Sex and underage drinking in my We Were There? It’s true!
Writer/Artist: Yuki Obata
Translation: Tetsuichiro Miyaki
Adaptation: Nancy Thistlewait
What They Say
Nanami Takahashi falls for Motoharu Yano, the most popular, carefree boy in class. For Nanami, it's first love, but Yano is still grieving the death of his girlfriend who died the year before.
It's not regret.I just feel that......maybe I messed up a bit...That's all.
Picking up right where the last volume left off, Nana and Yano are in the delicate process of preparing to have sex for the first time. Nana behaves, well, like a teenager in love for the first time, being trusting and nervous by turns. Thankfully (for you smut fans, unfortunately) the scene, with all its pitfalls (one of which we don’t even discover until afterwards) is handled very tastefully and creatively by Obata. We do get a good sense of how much Nana loves Yano, and how much she wants to be with him, which also results in some nice development of Yano afterwards. Some of this is done with the inclusion of Takeuchi, who seems to be continuing to develop more feelings for Nana, and who provides an interesting counterpoint to several of Yano’s hypocritical decisions.

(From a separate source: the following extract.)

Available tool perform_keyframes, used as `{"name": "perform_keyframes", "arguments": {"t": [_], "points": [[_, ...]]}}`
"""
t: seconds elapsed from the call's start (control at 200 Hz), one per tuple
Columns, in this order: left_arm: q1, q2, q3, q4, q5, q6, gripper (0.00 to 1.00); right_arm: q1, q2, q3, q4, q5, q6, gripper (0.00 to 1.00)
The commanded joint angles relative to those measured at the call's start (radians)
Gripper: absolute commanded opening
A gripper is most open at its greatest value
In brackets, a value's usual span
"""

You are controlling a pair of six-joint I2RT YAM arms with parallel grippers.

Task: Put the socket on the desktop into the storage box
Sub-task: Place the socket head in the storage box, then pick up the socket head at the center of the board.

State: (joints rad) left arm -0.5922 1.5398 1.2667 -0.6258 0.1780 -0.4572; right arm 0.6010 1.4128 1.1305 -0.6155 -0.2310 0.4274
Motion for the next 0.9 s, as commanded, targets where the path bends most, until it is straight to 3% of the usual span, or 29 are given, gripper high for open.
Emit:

Things take a more dramatic turn when Nana finds a photograph of Yano and Nana-san in a book belonging to Yuri--Nana-san’s younger sister. The discovery of Yuri’s feelings for Yano, and their past together, is not just a cheap attempt at melodrama or a way to stir the pot. It leads to tensions that have been simmering below the surface for the previous three volumes finally coming to a head, particularly between Yano and Yuri. What I liked even more about it, though, is that Yuri is revealing the truth of Nana-san’s betrayal to Yano, which could have served as a way to give him some closure. Instead, it prevents him from being able to pretend like it doesn’t bother him any more.
Perhaps the one thing I didn’t like about this was the way in which Yano shuts Nana out more and more as the volume progresses, telling her not to betray him, and then proceeding to keep secrets because he knew they would hurt her. However, this can hardly be considered a criticism of the storytelling or the characterization--in fact, I consider it wonderful that we are given enough insight into the characters to understand their actions and enough background to see what tragedies and experiences have led them to this place, but the choice of liking or disliking them is left entirely up to us. While I do dislike Yano’s actions in the latter half of this installment, it actually made me sympathize more with him than the previous three volumes had managed.
This series, though still not the most melodramatic bang for your buck, is continuing to be one of the most quality, quiet, moving shoujo series on the market. Although this volume ups the drama the characters are going through in the “current” time, it remains so quietly affecting that it’s easy to forgive. Even more impressive is for all that the characters believe that their feelings are the most important aspect of their lives, the series itself never feels like a matter of life-and-death. If it ever does, it’s only because the emotions of the characters are so well conveyed. Needless to say, the “highly recommended” label applies to this volume, as well.